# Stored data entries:

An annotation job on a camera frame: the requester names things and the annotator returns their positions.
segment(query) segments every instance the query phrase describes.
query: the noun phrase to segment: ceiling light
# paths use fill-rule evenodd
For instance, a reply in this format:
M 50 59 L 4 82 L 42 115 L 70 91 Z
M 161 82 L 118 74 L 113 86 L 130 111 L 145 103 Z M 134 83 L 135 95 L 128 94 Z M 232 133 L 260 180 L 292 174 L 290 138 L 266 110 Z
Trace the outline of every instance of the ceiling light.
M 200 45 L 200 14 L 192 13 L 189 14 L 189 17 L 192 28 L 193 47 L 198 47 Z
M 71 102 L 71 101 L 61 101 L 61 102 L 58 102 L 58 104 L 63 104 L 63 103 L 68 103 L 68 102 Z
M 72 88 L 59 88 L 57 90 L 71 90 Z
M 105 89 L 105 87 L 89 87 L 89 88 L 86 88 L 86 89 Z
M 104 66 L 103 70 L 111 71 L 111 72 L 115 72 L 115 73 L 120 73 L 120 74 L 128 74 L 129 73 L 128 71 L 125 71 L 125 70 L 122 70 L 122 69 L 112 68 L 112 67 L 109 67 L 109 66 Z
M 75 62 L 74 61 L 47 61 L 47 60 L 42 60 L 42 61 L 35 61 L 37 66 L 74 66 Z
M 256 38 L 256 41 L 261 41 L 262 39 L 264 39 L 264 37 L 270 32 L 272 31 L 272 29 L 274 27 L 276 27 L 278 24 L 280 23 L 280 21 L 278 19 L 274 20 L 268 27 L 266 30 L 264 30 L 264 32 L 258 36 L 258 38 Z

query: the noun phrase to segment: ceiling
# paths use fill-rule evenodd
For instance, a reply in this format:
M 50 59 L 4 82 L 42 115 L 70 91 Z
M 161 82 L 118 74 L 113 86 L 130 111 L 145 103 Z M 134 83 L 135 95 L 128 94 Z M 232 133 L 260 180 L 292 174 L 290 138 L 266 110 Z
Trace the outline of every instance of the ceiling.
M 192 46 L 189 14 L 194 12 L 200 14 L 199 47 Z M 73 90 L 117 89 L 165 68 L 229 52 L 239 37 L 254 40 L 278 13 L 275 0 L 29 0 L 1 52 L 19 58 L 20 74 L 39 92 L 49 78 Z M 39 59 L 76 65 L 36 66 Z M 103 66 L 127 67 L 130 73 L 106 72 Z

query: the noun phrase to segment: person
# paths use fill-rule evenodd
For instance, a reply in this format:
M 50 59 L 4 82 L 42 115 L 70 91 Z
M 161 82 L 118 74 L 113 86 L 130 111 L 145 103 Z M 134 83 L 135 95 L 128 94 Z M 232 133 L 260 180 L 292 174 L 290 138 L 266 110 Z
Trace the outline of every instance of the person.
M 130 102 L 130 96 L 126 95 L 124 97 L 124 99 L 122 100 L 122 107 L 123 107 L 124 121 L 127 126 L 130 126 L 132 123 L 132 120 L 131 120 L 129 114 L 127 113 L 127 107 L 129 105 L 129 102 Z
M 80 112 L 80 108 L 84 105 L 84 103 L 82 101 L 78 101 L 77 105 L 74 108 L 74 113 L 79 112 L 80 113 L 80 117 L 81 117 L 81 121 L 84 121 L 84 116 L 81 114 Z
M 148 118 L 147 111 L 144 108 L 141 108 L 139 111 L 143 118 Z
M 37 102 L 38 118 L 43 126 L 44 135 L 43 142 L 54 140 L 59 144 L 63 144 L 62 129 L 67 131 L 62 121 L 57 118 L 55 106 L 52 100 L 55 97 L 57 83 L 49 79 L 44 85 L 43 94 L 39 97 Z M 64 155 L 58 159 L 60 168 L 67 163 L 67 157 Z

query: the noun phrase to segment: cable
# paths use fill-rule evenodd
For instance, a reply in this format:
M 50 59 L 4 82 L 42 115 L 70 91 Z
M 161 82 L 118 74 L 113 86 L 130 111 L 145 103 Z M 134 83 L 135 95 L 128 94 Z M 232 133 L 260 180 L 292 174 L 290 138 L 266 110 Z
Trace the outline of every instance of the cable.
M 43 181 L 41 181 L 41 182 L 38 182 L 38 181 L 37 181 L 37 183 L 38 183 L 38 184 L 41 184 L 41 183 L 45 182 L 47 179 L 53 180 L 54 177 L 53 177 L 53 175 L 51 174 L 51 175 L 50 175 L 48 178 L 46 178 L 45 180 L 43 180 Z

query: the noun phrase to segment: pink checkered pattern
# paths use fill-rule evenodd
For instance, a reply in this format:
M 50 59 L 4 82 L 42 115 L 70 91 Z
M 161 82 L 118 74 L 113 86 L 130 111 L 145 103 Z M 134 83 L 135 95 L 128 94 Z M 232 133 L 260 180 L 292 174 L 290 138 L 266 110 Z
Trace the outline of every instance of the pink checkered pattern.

# The task:
Scan the data above, please, and give the number of lines where the word "query" occurs, with no further text.

# Exercise output:
6